▶ **Assignment**: How many of the lines below hold the word "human"? Answer only with the number.

▶ **Material to process**:
[Start of Attachment]

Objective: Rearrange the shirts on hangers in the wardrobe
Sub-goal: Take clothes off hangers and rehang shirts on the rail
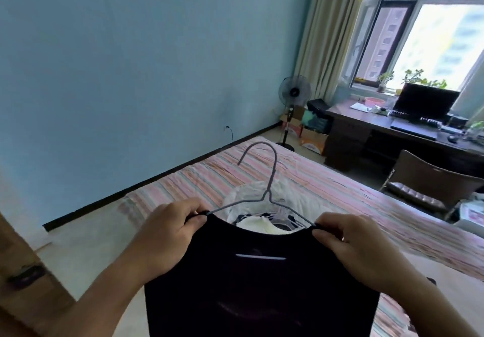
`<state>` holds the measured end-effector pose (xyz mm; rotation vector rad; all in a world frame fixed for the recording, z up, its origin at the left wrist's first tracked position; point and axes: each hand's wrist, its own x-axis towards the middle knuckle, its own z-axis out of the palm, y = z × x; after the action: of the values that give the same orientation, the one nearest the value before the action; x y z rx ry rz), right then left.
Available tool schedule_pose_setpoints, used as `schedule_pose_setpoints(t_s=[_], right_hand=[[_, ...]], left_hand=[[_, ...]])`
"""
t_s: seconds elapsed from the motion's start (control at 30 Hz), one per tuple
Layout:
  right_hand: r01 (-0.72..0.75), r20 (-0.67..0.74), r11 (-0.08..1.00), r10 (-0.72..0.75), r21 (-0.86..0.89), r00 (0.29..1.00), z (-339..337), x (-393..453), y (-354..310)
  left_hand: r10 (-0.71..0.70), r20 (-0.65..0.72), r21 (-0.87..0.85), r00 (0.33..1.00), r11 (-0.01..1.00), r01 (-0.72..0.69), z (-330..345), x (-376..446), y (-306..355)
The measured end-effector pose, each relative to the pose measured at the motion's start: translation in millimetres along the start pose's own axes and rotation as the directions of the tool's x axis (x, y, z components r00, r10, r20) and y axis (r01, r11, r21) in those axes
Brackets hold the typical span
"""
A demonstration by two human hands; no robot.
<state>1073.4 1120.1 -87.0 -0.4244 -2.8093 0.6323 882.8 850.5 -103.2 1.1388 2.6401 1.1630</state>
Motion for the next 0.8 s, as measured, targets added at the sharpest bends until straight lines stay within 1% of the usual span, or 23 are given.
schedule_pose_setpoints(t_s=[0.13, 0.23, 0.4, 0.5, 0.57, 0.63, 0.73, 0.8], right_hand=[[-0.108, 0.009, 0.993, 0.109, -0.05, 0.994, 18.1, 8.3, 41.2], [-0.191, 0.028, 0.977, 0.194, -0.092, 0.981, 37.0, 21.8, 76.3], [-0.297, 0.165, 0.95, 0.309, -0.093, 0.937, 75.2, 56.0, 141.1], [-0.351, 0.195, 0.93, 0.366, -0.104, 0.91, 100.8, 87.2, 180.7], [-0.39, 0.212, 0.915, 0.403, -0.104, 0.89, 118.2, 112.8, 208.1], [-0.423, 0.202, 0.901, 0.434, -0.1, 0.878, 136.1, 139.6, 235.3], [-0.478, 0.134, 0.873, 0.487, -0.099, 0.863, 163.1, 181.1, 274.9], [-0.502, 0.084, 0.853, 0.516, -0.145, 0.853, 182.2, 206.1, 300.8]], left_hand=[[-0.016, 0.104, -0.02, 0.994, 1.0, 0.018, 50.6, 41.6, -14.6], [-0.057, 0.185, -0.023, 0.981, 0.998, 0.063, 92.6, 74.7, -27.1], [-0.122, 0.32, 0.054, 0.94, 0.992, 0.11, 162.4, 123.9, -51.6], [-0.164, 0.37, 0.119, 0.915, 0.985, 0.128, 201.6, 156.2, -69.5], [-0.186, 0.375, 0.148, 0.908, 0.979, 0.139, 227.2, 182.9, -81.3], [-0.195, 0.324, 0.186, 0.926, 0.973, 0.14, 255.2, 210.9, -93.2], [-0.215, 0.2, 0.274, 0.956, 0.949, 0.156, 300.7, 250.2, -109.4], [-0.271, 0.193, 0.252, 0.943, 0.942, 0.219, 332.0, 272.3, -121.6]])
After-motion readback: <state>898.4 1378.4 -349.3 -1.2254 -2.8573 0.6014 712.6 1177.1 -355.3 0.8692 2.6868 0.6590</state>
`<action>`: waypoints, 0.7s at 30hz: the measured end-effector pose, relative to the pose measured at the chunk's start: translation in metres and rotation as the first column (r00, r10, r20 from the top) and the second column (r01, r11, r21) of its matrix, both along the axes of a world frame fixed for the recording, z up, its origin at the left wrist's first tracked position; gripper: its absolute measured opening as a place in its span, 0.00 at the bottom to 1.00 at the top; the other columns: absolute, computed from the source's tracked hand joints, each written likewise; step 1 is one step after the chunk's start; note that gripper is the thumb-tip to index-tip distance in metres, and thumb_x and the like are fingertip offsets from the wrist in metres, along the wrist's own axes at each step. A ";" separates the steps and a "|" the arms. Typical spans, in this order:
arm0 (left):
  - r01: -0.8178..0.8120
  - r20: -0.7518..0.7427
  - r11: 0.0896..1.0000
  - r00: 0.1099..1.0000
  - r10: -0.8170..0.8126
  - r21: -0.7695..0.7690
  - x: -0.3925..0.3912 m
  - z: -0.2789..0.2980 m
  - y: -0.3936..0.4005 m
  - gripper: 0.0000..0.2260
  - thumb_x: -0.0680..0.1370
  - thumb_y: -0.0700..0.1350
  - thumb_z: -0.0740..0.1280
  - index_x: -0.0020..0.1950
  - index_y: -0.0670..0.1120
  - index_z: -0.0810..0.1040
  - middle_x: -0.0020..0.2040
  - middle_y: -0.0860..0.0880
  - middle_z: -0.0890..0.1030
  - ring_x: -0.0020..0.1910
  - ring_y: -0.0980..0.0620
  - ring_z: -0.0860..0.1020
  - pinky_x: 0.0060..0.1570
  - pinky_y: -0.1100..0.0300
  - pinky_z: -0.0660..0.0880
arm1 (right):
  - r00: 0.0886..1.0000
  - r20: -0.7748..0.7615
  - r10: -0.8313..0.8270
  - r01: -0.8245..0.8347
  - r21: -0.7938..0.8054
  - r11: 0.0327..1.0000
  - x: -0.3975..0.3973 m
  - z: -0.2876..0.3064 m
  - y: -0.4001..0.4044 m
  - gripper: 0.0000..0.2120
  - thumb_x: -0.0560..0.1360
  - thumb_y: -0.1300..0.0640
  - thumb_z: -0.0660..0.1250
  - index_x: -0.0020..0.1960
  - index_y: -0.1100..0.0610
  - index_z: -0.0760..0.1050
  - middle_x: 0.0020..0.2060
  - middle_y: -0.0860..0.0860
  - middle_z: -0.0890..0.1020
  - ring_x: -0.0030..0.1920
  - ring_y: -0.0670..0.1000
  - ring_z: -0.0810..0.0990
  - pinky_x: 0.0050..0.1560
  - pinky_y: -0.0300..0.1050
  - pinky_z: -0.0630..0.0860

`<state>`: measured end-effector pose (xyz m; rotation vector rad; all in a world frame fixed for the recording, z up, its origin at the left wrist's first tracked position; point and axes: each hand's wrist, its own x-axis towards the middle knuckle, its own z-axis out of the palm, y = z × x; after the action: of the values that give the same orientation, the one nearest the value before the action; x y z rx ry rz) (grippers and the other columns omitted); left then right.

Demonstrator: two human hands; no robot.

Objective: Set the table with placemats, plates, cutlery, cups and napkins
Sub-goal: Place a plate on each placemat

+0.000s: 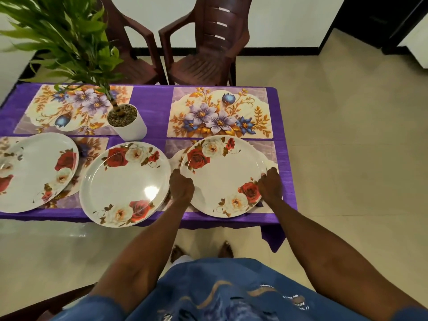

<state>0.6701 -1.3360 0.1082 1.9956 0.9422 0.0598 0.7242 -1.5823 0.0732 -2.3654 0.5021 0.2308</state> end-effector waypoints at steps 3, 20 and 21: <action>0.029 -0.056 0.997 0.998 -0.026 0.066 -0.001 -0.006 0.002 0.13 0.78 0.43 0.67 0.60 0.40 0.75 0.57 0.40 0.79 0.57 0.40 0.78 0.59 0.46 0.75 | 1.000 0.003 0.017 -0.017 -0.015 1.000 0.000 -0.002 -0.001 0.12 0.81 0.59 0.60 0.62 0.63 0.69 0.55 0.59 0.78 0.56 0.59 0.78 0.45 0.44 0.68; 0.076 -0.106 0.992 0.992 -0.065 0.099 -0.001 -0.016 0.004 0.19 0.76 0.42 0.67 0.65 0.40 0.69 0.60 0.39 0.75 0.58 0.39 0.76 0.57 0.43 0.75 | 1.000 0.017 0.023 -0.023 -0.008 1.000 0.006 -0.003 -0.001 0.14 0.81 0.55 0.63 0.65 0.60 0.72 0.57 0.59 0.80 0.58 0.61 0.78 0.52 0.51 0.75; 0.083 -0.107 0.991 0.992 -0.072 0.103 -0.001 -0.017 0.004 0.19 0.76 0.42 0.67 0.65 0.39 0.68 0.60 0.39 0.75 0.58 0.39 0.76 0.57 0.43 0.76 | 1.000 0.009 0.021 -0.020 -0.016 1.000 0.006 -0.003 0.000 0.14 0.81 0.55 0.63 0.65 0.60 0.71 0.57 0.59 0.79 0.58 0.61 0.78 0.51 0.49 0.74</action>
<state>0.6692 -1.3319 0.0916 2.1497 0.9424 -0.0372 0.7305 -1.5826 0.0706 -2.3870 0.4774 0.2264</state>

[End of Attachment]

▶ **Written answer**: 2